» **Exercise aim**: Take the line that contains "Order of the" as the first line and the last line of the material below as the final one; reproduce exactly the lines between, inclusive.

» **Stored data**:
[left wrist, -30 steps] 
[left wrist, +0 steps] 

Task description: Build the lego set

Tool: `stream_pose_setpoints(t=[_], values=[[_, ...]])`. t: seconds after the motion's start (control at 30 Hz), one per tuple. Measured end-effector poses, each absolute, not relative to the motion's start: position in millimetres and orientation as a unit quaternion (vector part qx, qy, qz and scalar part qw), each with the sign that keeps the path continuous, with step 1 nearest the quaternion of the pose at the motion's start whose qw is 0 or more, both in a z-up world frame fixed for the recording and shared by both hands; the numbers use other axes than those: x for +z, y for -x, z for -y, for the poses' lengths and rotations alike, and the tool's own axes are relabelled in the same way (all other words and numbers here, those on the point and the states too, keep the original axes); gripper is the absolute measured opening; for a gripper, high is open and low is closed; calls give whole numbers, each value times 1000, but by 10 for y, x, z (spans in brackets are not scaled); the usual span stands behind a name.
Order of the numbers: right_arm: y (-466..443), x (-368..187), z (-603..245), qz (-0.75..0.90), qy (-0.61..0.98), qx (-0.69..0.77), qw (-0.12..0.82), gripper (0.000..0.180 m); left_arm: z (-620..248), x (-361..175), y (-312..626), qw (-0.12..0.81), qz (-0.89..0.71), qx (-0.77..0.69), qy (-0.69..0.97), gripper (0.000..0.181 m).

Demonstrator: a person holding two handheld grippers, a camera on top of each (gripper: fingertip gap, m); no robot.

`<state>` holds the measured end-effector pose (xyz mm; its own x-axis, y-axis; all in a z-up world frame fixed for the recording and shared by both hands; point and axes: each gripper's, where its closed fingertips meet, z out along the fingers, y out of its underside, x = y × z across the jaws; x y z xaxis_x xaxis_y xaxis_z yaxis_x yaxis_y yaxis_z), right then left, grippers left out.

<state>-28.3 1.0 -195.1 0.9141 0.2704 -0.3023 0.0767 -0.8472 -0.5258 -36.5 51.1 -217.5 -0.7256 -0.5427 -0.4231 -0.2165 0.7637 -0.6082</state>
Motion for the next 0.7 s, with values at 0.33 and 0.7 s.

» **Output of the exercise**:
Order of the numbers: right_arm: y (-466..443), x (-368..187), z (-603..245), qz (-0.75..0.90), qy (-0.61..0.98), qx (-0.69..0.77), qw (-0.12..0.82), gripper (0.000..0.180 m); left_arm: z (-620..248), x (-361..175), y (-312..626), qw (-0.12..0.81), qz (-0.89..0.71), qx (-0.77..0.69), qy (-0.69..0.97), gripper (0.000..0.181 m).

Demonstrator: a person holding two handheld grippers, a camera on top of each (gripper: fingertip gap, m); no robot.

`<state>` holds the measured end-effector pose (xyz mm; its own x-axis, y-axis; all in a z-up world frame fixed for the recording and shared by both hands; point and axes: each gripper's, where its closed fingertips meet, z out along the fingers, y out of its underside, x = y × z across the jaws; x y z xaxis_x xaxis_y xaxis_z yaxis_x yaxis_y yaxis_z), right then left, grippers left out.

<state>-28.3 1.0 -195.1 0.9141 0.2704 -0.3023 0.0767 -0.8472 -0.5258 -36.5 51.1 -217.5 -0.7256 -0.5427 -0.4231 -0.2165 0.7637 -0.6082</state>
Motion for the next 0.7 s, with values at 0.33 and 0.7 s.

With the answer given, the exercise is closed.